• [Exercise description]: In the listing below, write out exactly each line from the first through the one containing "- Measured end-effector".

• [Dataset content]:
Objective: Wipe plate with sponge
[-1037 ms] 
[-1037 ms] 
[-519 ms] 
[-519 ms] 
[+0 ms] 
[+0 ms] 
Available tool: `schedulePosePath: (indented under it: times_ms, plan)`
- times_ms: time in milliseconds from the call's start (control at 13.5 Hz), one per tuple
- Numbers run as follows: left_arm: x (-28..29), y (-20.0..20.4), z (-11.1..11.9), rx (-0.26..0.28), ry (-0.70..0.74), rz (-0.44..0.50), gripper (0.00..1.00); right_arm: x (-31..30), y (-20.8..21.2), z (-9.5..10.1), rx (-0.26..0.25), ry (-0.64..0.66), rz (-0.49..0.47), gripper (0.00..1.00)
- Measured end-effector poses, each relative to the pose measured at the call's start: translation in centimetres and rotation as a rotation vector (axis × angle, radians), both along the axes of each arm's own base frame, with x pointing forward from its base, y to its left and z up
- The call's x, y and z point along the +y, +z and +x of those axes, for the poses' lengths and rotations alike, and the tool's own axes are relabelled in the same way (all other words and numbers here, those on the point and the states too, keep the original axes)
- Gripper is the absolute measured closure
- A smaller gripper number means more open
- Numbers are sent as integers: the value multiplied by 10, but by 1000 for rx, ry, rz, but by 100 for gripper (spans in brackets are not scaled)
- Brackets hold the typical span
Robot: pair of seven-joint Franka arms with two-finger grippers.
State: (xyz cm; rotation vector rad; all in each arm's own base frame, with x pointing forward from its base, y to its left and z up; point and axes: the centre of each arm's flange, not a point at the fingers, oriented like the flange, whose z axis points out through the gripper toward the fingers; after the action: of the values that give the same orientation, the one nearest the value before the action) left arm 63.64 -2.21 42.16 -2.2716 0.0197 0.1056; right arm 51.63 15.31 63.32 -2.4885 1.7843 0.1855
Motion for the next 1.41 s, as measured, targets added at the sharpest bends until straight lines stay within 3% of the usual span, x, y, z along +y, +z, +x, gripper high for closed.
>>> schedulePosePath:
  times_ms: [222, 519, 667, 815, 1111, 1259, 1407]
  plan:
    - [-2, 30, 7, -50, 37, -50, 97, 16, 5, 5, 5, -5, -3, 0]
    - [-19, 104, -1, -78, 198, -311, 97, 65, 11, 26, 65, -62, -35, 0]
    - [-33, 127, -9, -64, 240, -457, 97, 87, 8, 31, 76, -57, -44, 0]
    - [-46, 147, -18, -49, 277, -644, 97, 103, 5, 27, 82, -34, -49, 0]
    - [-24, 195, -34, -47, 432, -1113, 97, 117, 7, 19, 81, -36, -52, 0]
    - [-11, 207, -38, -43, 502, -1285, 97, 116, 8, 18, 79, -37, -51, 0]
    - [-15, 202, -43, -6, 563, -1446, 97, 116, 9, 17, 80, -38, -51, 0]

• [Result for this task]:
Objective: Wipe plate with sponge
[-1037 ms] 
[-1037 ms] 
[-519 ms] 
[-519 ms] 
[+0 ms] 
[+0 ms] 
Available tool: `schedulePosePath: (indented under it: times_ms, plan)`
- times_ms: time in milliseconds from the call's start (control at 13.5 Hz), one per tuple
- Numbers run as follows: left_arm: x (-28..29), y (-20.0..20.4), z (-11.1..11.9), rx (-0.26..0.28), ry (-0.70..0.74), rz (-0.44..0.50), gripper (0.00..1.00); right_arm: x (-31..30), y (-20.8..21.2), z (-9.5..10.1), rx (-0.26..0.25), ry (-0.64..0.66), rz (-0.49..0.47), gripper (0.00..1.00)
- Measured end-effector poses, each relative to the pose measured at the call's start: translation in centimetres and rotation as a rotation vector (axis × angle, radians), both along the axes of each arm's own base frame, with x pointing forward from its base, y to its left and z up

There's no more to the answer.